**THE TASK**
Beginning with the line that has "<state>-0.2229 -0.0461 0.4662", please write out each remaining line of the listing below, word for word.

**EXERCISE DATA**
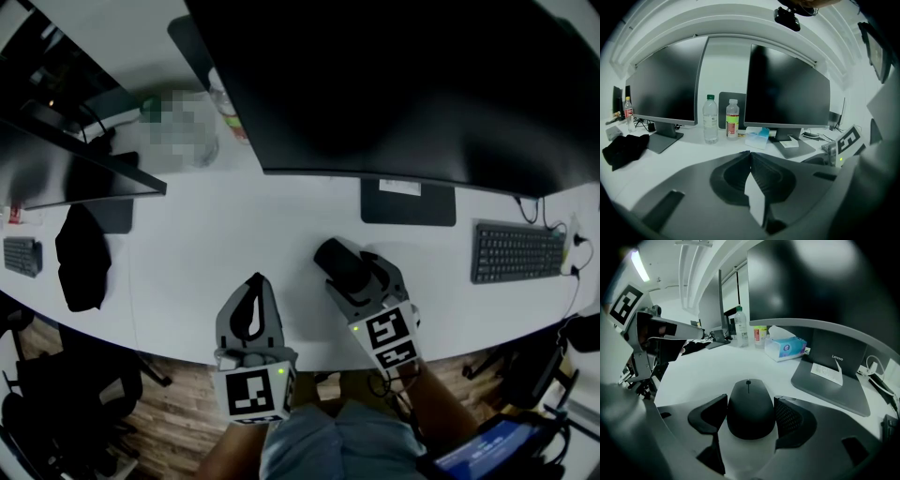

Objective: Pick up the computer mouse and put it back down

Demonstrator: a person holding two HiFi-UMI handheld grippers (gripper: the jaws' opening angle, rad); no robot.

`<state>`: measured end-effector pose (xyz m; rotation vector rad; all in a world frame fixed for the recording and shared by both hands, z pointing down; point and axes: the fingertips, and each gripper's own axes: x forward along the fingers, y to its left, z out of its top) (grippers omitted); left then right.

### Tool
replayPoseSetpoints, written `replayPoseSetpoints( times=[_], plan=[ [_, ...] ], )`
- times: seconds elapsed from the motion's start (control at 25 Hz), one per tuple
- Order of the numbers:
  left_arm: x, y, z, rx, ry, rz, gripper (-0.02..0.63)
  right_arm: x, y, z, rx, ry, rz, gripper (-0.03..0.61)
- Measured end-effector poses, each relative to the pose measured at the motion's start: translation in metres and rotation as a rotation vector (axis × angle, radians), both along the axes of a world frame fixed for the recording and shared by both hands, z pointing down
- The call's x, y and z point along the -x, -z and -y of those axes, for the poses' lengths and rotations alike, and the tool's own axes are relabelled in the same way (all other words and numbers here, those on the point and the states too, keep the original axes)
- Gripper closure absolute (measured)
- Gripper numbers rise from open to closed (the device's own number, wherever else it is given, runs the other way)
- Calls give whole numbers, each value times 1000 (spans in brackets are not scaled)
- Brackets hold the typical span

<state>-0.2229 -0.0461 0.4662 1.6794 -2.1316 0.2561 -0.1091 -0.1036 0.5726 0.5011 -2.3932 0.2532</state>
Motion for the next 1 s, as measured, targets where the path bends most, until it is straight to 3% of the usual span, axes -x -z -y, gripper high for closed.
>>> replayPoseSetpoints(
  times=[0.32,1.0],
  plan=[
    [7,-5,1,9,26,-7,609,0,-9,-1,4,15,-49,267],
    [15,5,8,-18,14,38,609,1,-7,-5,30,15,-45,275]
  ],
)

**RESPONSE TO THE TASK**
<state>-0.2229 -0.0461 0.4662 1.6794 -2.1316 0.2561 -0.1091 -0.1036 0.5726 0.5011 -2.3932 0.2532</state>
Motion for the next 1 s, as measured, targets where the path bends most, until it is straight to 3% of the usual span, axes -x -z -y, gripper high for closed.
>>> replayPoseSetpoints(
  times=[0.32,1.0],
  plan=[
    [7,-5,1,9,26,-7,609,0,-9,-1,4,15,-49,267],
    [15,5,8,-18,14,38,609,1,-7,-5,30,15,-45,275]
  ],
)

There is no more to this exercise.